KINSHASA - Gunmen have killed up to seven people at an election rally in eastern Congo in an attack which revived fears that violence could disrupt the country's historic polls later this month.
The unidentified gunmen opened fire on the rally on Monday afternoon near Rutshuru in Democratic Republic of Congo's North Kivu province, where marauding bands of rebels and militias still terrorize the civilian population.
The former Belgian colony holds its first free multiparty polls in four decades on July 30, but violence still grips many parts of the vast central African country despite the presence of the world's biggest United Nations peacekeeping force.
The candidate who had staged the rally that was attacked fled to Uganda in fear of his life and other local candidates said they were asking the UN for protection.
Tensions were also running high in the capital Kinshasa, where police fired tear gas on Tuesday at several hundred rioters protesting at what they called irregularities in the electoral process. The protesters tore down election posters.
Officials said several people were also wounded in Monday's unexplained shootings at the rally staged at Mugogo, 15 km east of Rutshuru, by independent parliamentary candidate Jean-Luc Mutokambale.
It was the worst campaign-related violence reported so far in the run-up to the July 30 polls in which President Jospeh Kabila - who took power after his father was assassinated in 2001 - is standing against 32 other contenders.
"He (Mutokambale) was holding his meeting in the market when people opened fire on them. Seven people were killed and several others were injured. The candidate has had to flee to Uganda," said Sekimonyo wa Magango, a rival candidate in Rutshuru.
"Anything can happen out here," he told Reuters.
The polls are intended to usher in a new era of stability after a 1998-2003 war which sucked in six neighboring states and killed around 4 million people through violence, hunger and disease in one of the world's worst humanitarian disasters.
Worries over army
A UN spokeswoman in North Kivu, Jacqueline Chenard, said a UN team had been sent to investigate the Mugogo attack.
"Many candidates in these areas cannot carry out their campaigns freely. The situation is precarious just two weeks before the elections," she said.
International donors backing the election, which at a cost of US$400 million will be one of the most expensive ever supervised by the UN, called for the country's national army to be confined to barracks before, during and after the voting.
This was necessary "to maintain a climate of calm during the vote and also to ensure the army is not politicised," the donors' group said in a statement.

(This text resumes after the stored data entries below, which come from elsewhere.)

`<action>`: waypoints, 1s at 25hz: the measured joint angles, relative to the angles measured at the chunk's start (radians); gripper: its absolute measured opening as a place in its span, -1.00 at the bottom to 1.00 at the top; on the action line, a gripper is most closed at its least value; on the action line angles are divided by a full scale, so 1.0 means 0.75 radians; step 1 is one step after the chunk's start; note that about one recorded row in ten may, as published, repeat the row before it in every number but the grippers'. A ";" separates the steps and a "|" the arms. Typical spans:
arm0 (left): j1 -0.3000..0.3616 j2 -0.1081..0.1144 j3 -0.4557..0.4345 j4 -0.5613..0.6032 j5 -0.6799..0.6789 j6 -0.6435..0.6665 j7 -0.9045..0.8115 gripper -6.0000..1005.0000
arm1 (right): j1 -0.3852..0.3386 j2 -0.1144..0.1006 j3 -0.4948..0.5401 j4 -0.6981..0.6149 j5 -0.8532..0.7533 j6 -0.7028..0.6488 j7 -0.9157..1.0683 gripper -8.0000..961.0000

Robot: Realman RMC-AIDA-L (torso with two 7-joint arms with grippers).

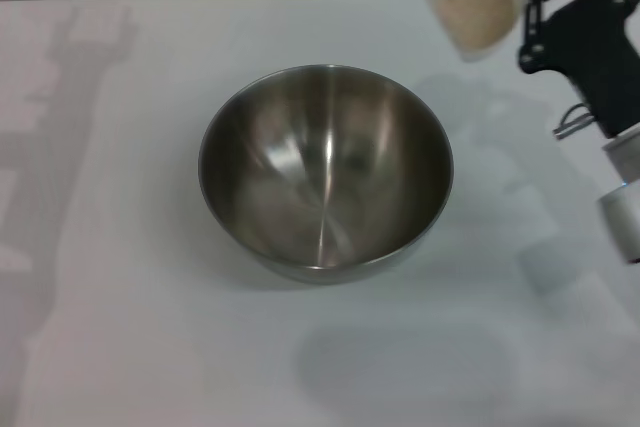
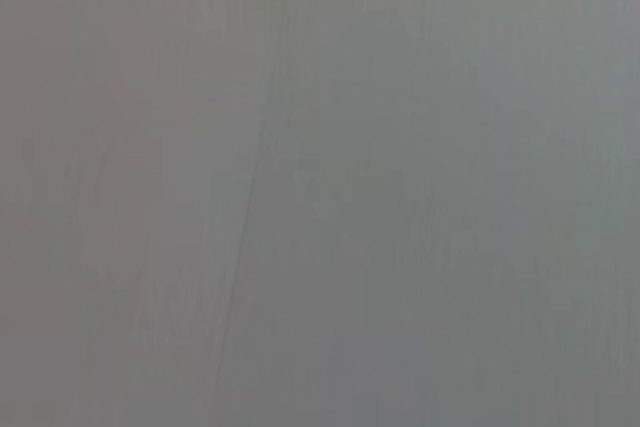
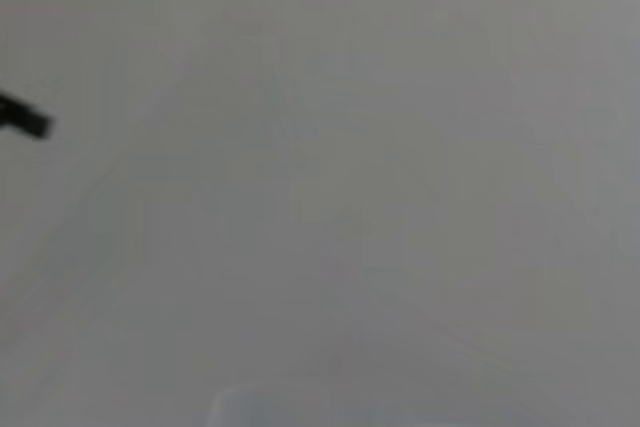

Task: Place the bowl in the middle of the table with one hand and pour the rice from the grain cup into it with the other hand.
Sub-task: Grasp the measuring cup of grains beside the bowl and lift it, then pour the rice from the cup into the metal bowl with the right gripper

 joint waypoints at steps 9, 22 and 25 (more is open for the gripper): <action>-0.008 0.000 0.000 -0.007 0.000 0.000 0.002 0.45 | 0.010 0.004 -0.006 0.103 -0.052 0.060 -0.780 -0.98; -0.008 0.000 0.000 -0.014 0.000 -0.002 0.007 0.45 | 0.052 0.004 -0.019 0.110 -0.275 0.117 -1.486 -0.98; -0.008 0.000 0.000 -0.014 0.000 -0.002 0.007 0.45 | 0.062 0.002 -0.019 0.097 -0.303 0.120 -1.528 -0.98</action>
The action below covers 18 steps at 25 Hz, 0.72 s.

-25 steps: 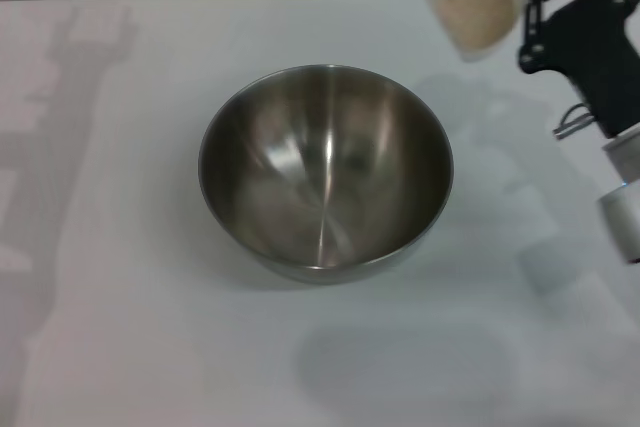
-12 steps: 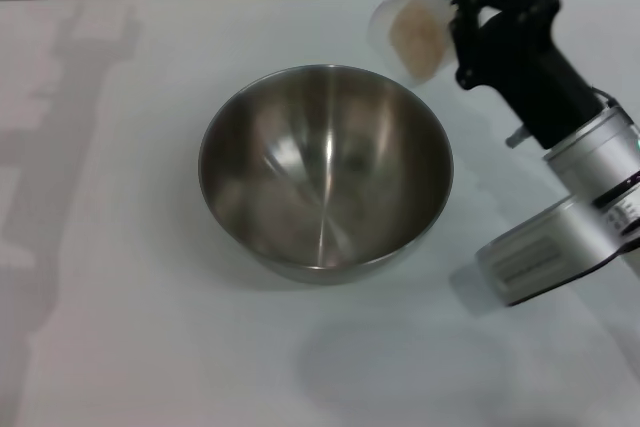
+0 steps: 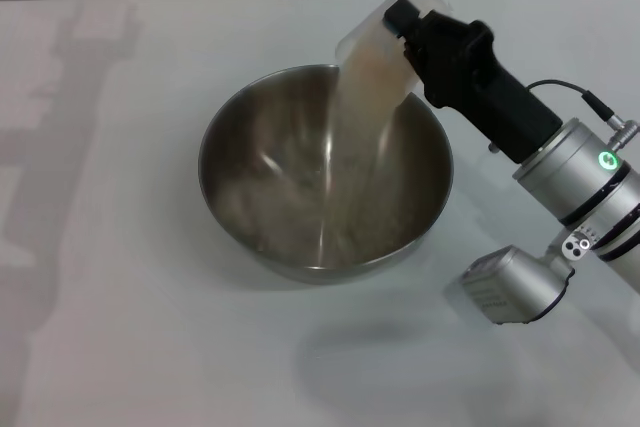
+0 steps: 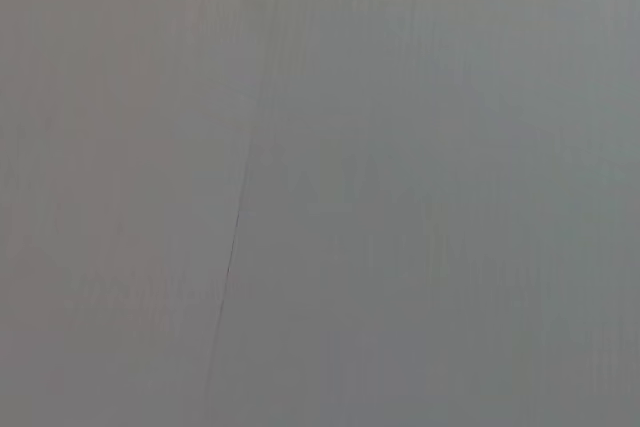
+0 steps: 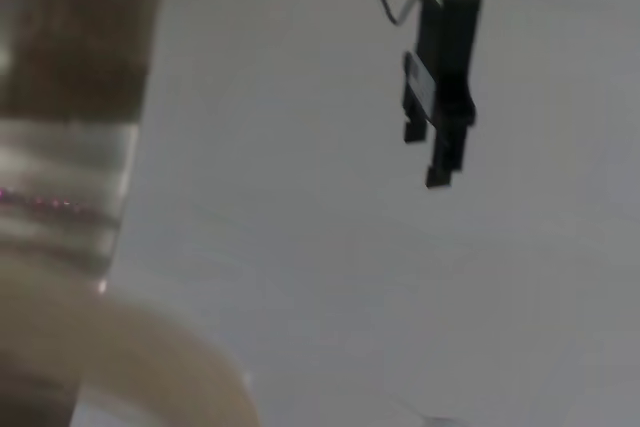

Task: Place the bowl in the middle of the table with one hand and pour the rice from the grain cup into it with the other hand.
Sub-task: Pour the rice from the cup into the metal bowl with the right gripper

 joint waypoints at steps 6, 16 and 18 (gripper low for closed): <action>-0.001 0.000 0.000 0.000 0.000 -0.002 0.002 0.45 | 0.027 -0.003 0.003 -0.042 -0.085 0.000 -0.115 -0.98; -0.008 0.000 -0.006 0.008 0.000 -0.004 -0.003 0.45 | 0.055 -0.006 0.001 -0.056 -0.161 -0.010 -0.396 -0.98; -0.008 0.000 -0.007 0.009 0.000 -0.004 -0.003 0.45 | 0.055 -0.006 0.000 -0.056 -0.171 -0.010 -0.451 -0.98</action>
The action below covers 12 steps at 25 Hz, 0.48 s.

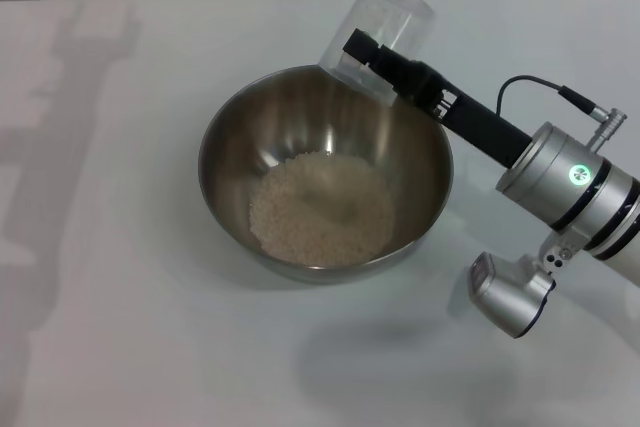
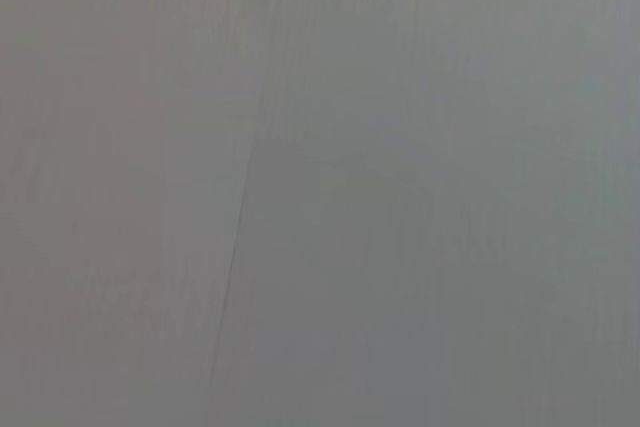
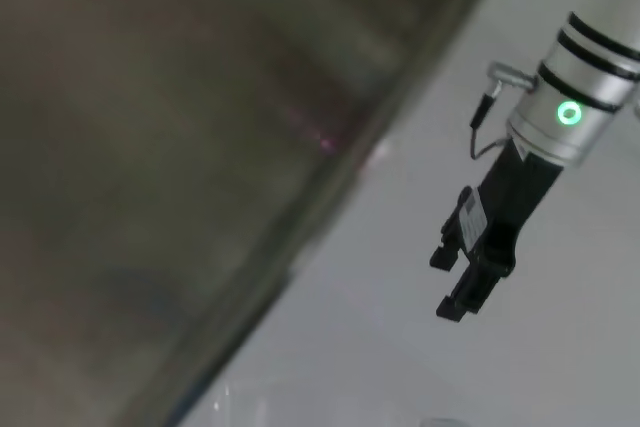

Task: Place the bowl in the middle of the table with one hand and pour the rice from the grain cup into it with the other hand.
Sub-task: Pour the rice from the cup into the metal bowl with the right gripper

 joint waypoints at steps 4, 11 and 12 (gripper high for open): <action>0.000 0.000 -0.003 0.003 0.000 0.000 0.000 0.45 | -0.005 0.000 -0.001 0.007 -0.008 0.000 -0.072 -0.98; 0.000 0.000 -0.003 0.004 0.000 0.000 -0.001 0.45 | -0.018 0.004 0.008 0.021 -0.009 -0.002 -0.060 -0.98; 0.000 0.000 -0.003 0.003 0.000 0.000 -0.001 0.45 | -0.021 0.004 0.011 0.023 -0.008 -0.005 -0.060 -0.98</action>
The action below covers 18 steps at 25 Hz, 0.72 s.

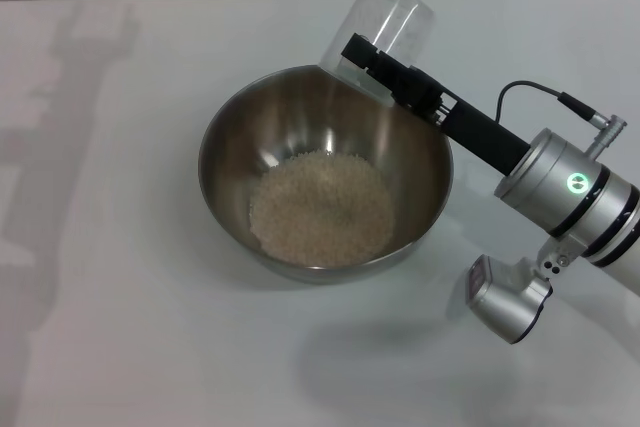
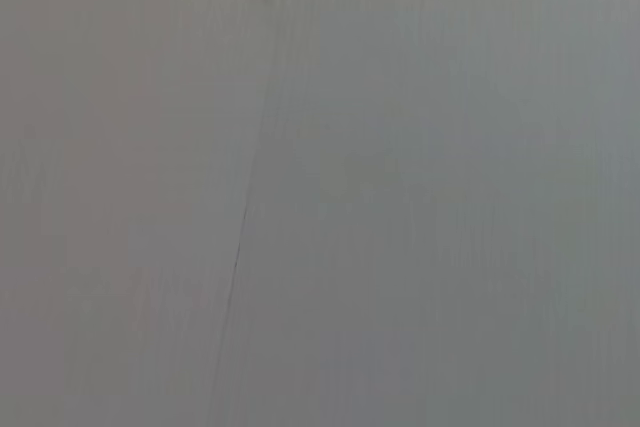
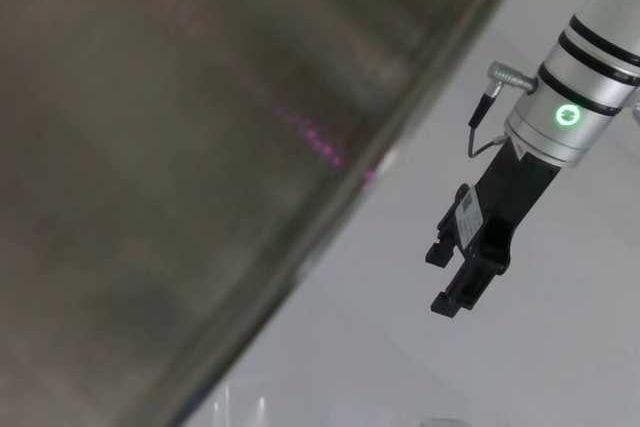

Diplomats said this indicated a clear lack of confidence in the fledgling national army, into which demobilised rebels and militia fighters are being integrated. Rights groups accuse army soldiers of regularly killing, raping and robbing civilians.
The donors' group, which includes the UN, said the recommended confinement measure should include Kabila's presidential guard and that Congolese police should maintain law and order during the polls, along with UN peacekeepers.
Some presidential and parliamentary candidates have been calling for a suspension of the campaign over fears that election authorities may rig the vote.
Kabila's foes say the international community is clearly backing the incumbent president and accuse him of abusing his control over state media and the security services to gain an unfair advantage over other contenders.